- _HOW TO COMPLETE THIS TASK_: Before you reproduce the entries that follow, strip out any image they contain and keep the rest exact.

[Records drawn from a dataset]
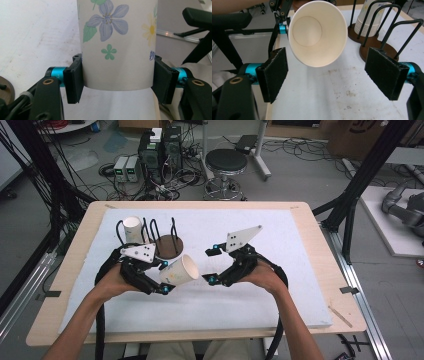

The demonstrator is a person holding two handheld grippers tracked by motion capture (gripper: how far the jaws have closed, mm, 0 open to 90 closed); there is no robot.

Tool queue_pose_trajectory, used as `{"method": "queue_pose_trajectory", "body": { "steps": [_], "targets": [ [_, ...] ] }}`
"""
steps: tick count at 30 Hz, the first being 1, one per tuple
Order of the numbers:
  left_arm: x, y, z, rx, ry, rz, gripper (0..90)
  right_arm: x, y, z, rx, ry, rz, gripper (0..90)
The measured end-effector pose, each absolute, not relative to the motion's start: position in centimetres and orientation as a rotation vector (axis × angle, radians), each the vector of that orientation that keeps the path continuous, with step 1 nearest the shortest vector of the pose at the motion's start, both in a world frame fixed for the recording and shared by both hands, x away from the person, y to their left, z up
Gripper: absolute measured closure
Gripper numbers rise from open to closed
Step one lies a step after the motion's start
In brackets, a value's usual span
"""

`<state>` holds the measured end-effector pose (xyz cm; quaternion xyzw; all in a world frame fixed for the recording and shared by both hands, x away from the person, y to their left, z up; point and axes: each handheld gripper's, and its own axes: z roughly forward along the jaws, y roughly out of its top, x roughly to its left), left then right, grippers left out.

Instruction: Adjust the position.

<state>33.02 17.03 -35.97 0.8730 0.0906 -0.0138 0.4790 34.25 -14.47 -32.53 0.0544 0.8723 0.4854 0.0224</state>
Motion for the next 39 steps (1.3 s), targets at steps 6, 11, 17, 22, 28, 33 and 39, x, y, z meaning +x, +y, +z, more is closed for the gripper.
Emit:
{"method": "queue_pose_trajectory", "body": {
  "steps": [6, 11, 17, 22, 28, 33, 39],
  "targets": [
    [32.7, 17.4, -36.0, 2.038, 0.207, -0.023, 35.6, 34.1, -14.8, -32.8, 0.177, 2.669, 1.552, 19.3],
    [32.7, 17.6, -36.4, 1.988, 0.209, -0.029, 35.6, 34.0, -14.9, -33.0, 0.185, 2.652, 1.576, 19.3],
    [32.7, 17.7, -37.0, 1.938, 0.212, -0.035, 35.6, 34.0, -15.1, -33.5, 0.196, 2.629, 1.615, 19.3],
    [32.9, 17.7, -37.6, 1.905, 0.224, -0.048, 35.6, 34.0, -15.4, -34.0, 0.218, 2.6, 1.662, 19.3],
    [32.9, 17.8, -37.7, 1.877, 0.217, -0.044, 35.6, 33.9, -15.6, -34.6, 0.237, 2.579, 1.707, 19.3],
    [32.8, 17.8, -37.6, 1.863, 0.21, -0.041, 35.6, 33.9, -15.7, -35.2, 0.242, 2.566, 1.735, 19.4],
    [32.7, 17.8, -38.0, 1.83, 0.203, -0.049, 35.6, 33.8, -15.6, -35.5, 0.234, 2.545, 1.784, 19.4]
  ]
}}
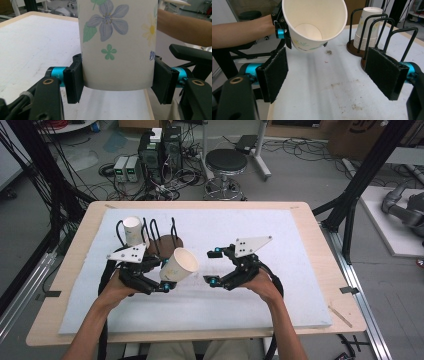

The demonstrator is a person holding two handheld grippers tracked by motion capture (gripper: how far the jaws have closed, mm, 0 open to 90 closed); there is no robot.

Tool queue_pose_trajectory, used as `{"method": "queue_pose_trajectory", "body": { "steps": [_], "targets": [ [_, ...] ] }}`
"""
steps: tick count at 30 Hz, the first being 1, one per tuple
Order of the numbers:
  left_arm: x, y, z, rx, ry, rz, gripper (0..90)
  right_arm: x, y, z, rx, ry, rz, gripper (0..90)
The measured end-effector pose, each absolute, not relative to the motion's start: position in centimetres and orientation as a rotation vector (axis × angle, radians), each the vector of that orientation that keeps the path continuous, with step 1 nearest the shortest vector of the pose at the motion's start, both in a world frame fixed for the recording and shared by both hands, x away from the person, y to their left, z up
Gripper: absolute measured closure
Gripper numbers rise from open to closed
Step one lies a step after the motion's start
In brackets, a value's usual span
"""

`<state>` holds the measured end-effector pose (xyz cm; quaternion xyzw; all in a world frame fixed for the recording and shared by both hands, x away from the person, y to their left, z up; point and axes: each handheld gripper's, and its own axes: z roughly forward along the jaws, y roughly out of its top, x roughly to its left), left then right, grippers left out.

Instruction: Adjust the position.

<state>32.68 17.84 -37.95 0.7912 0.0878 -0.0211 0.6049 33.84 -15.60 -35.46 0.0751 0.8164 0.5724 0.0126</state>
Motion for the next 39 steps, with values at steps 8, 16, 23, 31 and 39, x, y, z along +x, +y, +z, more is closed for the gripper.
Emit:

- _WRITTEN ANSWER_:
The demonstrator is a person holding two handheld grippers tracked by motion capture (gripper: how far the jaws have closed, mm, 0 open to 90 closed); there is no robot.

Tool queue_pose_trajectory, used as `{"method": "queue_pose_trajectory", "body": { "steps": [_], "targets": [ [_, ...] ] }}`
"""
steps: tick count at 30 Hz, the first being 1, one per tuple
Order of the numbers:
  left_arm: x, y, z, rx, ry, rz, gripper (0..90)
  right_arm: x, y, z, rx, ry, rz, gripper (0..90)
The measured end-effector pose, each absolute, not relative to the motion's start: position in centimetres and orientation as a rotation vector (axis × angle, radians), each the vector of that orientation that keeps the path continuous, with step 1 nearest the shortest vector of the pose at the motion's start, both in a world frame fixed for the recording and shared by both hands, x away from the person, y to their left, z up
Gripper: absolute measured closure
Gripper numbers rise from open to closed
Step one lies a step after the motion's start
In brackets, a value's usual span
"""

`<state>` holds the measured end-effector pose (xyz cm; quaternion xyzw; all in a world frame fixed for the recording and shared by both hands, x away from the person, y to their left, z up; point and axes: each handheld gripper's, and its own axes: z roughly forward along the jaws, y roughly out of its top, x roughly to its left), left then right, grippers left out.

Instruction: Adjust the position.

<state>33.02 17.03 -35.97 0.8730 0.0906 -0.0138 0.4790 34.25 -14.47 -32.53 0.0544 0.8723 0.4854 0.0224</state>
Motion for the next 39 steps (1.3 s), targets at steps 6, 11, 17, 22, 28, 33 and 39, x, y, z meaning +x, +y, +z, more is closed for the gripper.
Emit:
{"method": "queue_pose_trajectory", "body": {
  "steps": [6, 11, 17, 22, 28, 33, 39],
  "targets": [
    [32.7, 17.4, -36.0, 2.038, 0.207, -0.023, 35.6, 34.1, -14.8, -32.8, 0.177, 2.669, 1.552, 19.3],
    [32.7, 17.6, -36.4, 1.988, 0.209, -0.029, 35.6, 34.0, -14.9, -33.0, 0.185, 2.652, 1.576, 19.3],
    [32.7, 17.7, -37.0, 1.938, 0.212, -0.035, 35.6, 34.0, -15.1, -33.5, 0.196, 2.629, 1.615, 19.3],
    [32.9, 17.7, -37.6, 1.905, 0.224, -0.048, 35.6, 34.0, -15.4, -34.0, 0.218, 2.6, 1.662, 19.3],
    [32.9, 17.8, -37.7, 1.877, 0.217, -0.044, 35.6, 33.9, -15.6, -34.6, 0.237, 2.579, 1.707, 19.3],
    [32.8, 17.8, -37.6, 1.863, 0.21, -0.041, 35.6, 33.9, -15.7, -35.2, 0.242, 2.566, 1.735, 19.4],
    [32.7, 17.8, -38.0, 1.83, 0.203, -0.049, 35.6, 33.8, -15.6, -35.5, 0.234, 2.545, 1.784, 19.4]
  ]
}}

The demonstrator is a person holding two handheld grippers tracked by motion capture (gripper: how far the jaws have closed, mm, 0 open to 90 closed); there is no robot.

Tool queue_pose_trajectory, used as `{"method": "queue_pose_trajectory", "body": { "steps": [_], "targets": [ [_, ...] ] }}`
"""
steps: tick count at 30 Hz, the first being 1, one per tuple
Order of the numbers:
  left_arm: x, y, z, rx, ry, rz, gripper (0..90)
  right_arm: x, y, z, rx, ry, rz, gripper (0..90)
The measured end-effector pose, each absolute, not relative to the motion's start: position in centimetres and orientation as a rotation vector (axis × angle, radians), each the vector of that orientation that keeps the path continuous, with step 1 nearest the shortest vector of the pose at the motion's start, both in a world frame fixed for the recording and shared by both hands, x away from the person, y to their left, z up
Gripper: absolute measured closure
Gripper numbers rise from open to closed
Step one lies a step after the motion's start
In brackets, a value's usual span
"""

`<state>` holds the measured end-effector pose (xyz cm; quaternion xyzw; all in a world frame fixed for the recording and shared by both hands, x away from the person, y to their left, z up; point and axes: each handheld gripper's, and its own axes: z roughly forward along the jaws, y roughly out of its top, x roughly to its left), left then right, grippers left out.

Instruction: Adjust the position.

<state>32.68 17.84 -37.95 0.7912 0.0878 -0.0211 0.6049 33.84 -15.60 -35.46 0.0751 0.8164 0.5724 0.0126</state>
Motion for the next 39 steps, with values at steps 8, 16, 23, 31 and 39, x, y, z along +x, +y, +z, more is closed for the gripper.
Emit:

What was asked now has a complete answer.